Europeaan tegen wil en dank: in de voorhoede van Napoleons Grande Armee (1805-1813)
Op 4 november 1805 begon August Lamberts aan zijn reisjournaal. Hij was een van de vele Belgische 'conscrits' die verplicht werden militaire dienst te verrichten in de legers van het Napoleontische keizerrijk. Gedurende een periode van acht jaar zou hij in zijn notitieboekje de vele verblijfplaatsen
op zijn tochten door Europa zorgvuldig neerschrijven.Resultaat is een nauwkeurig beeld van de opleiding en de training, de verkenningstochten,de gevechtsacties, de observatie- en politionele opdrachten van Napoleons oorlogsmachine.

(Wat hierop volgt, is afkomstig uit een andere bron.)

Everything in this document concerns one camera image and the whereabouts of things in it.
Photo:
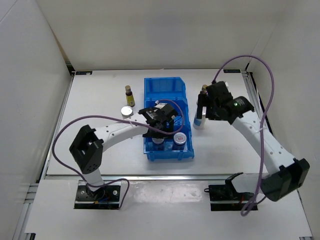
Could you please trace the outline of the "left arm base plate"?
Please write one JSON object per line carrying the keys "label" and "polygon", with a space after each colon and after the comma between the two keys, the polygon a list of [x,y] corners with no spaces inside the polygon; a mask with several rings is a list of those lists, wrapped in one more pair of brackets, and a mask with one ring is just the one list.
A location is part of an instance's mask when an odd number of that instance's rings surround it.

De opdrachten en de belevenissen van Lamberts' cavalerieregiment worden in de diplomatieke en militaire geschiedenis van die periode gekaderd. Daarnaast heeft het boek ook oog voor de belevingswereld van de gewone dienstplichtigen,
die tegen wil en dank deel uitmaakten van de grote geschiedenis die toen in bloed werd geschreven. Daarvoor wordt ook gebruik gemaakt van de kroniek van Willem Kenis.
Auteur Emiel Lamberts (Londerzeel) is emeritus hoogleraar Nieuwste Geschiedenis aan de KU Leuven. Hij doceerde er van 1973 tot 2006 Europese politieke en religieuze geschiedenis. Bovendien is hij een afstammeling van het hoofdpersonage.